• Activity: The exercise asks you to copy every line below in which "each" appears.

(Recorded data begins)

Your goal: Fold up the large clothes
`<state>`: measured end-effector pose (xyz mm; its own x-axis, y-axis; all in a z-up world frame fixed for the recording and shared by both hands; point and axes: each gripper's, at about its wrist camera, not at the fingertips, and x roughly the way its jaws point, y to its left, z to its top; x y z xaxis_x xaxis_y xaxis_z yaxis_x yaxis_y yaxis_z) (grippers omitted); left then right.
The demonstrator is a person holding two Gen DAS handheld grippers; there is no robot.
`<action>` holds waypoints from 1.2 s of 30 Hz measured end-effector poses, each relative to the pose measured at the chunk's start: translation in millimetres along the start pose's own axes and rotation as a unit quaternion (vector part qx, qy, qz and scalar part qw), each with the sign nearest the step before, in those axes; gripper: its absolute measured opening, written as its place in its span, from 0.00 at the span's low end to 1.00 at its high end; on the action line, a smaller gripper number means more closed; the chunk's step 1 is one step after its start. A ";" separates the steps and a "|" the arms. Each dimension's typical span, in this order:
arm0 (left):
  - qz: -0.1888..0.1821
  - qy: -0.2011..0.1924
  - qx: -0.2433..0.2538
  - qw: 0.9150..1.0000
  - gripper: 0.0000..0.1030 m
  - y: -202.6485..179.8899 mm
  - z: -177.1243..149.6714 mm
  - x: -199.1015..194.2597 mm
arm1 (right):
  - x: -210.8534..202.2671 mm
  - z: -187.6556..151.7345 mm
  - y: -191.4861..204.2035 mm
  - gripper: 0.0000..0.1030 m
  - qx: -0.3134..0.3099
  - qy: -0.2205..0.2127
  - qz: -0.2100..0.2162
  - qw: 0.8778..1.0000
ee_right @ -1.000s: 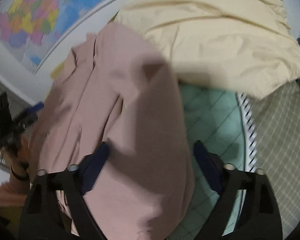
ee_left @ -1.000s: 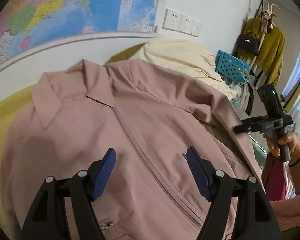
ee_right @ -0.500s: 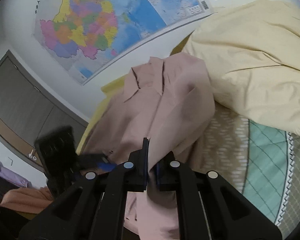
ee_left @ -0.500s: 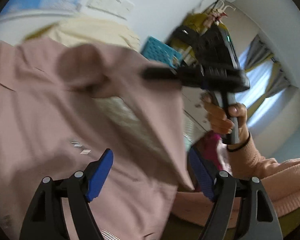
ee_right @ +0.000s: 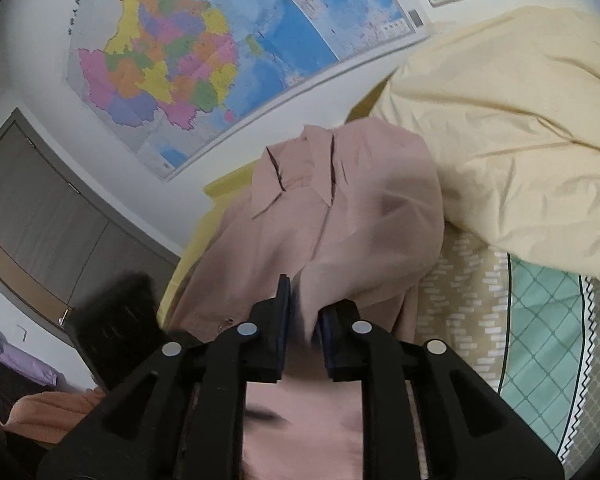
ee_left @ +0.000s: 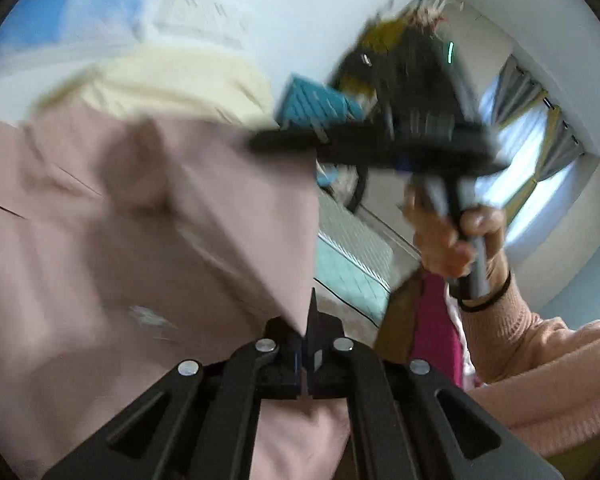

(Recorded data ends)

• Response area:
`<state>`: measured end-effector pose (xyz mm; its own x-axis, y-axis; all in a z-up world frame fixed for the recording and shared by both hands; point and axes: each gripper's, at about its wrist camera, not at the fingertips, and x roughly the way its jaws point, y to its left, z to its top; x y z xaxis_x xaxis_y xaxis_z yaxis_x yaxis_y yaxis_z) (grippers omitted); left then right.
`<action>` holds waypoints from 1.2 s of 30 Hz measured end-effector poses, each relative to the pose measured at the chunk's start: translation in millimetres along the start pose's own axes and rotation as a unit quaternion (vector part qx, qy, qz and scalar part qw), each with the sign nearest the step before, in those axes; gripper: its absolute measured opening, written as its place in its span, from 0.00 at the span's low end to 1.00 at its high end; on the action line, a smaller gripper number means more closed; the chunk's step 1 is one step after its start. A ";" separates the steps and a "|" the arms. Each dimension's typical span, in this order:

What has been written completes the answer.